Try it — Look through the entries below and copy exactly the part that begins with the line containing "Here spatial facts" and ends with the line containing "screw head at". Do not copy the pictures.

Material for this task —
>>

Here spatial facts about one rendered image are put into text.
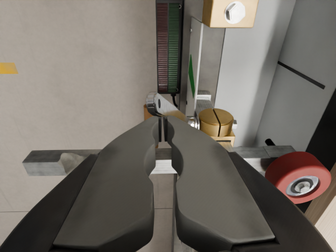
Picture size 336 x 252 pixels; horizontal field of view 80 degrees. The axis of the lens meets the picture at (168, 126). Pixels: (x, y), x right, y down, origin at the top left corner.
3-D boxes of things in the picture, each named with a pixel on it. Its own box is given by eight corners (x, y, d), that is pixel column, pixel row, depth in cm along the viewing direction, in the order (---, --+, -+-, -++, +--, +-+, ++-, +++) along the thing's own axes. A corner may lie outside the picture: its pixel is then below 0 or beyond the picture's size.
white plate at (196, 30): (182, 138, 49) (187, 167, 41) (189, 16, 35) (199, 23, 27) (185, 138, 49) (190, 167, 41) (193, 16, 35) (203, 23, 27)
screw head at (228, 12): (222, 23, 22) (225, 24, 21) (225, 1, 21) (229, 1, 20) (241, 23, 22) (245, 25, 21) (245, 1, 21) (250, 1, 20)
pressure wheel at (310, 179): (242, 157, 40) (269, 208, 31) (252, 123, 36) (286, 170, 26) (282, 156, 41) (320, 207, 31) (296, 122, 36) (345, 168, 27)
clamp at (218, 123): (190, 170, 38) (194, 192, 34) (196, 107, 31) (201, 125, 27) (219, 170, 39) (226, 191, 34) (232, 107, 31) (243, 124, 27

<<
>>

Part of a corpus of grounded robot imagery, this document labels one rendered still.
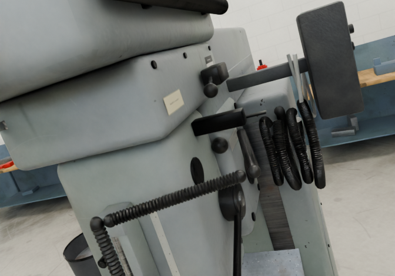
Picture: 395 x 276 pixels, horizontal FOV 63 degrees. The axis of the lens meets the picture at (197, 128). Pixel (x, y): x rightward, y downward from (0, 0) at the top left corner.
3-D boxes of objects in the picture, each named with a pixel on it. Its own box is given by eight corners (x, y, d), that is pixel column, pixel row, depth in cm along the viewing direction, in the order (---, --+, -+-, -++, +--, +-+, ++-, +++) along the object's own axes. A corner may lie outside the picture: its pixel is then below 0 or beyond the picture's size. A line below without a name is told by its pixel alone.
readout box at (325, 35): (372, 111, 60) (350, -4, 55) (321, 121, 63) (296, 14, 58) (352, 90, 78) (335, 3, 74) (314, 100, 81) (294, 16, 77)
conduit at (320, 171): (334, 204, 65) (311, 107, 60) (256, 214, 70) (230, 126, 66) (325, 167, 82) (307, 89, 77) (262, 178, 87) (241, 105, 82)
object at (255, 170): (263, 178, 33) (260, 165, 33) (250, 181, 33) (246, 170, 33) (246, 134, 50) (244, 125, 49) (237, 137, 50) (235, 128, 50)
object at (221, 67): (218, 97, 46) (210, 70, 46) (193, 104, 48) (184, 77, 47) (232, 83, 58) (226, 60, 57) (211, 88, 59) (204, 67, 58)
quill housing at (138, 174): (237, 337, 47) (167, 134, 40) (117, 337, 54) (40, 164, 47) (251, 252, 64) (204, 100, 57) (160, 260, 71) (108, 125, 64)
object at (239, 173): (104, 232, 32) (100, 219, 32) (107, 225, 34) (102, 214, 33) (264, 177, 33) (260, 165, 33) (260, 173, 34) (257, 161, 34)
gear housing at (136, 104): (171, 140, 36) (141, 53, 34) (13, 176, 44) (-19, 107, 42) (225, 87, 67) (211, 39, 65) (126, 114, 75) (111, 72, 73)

<<

Output —
Here spatial facts about one rendered image are put into text.
Picture size 336 x 252 pixels; horizontal field of view 80 degrees. The axis of the lens meets the picture at (168, 126). Pixels: (x, y), x right, y down, origin at the top left corner.
3-D boxes of things in the picture, each named with a pixel on it. Its own box is given by eight corners (x, y, d), that is pixel column, pixel row, depth in cm along the viewing direction, in the order (---, --+, -+-, -++, +--, +-+, ++-, +++) along the thing's own axes. A corner may lie outside the picture: its pixel is then below 0 or beyond the picture's size.
white plate at (196, 30): (182, 138, 49) (187, 167, 41) (189, 16, 35) (199, 23, 27) (185, 138, 49) (190, 167, 41) (193, 16, 35) (203, 23, 27)
screw head at (228, 12): (222, 23, 22) (225, 24, 21) (225, 1, 21) (229, 1, 20) (241, 23, 22) (245, 25, 21) (245, 1, 21) (250, 1, 20)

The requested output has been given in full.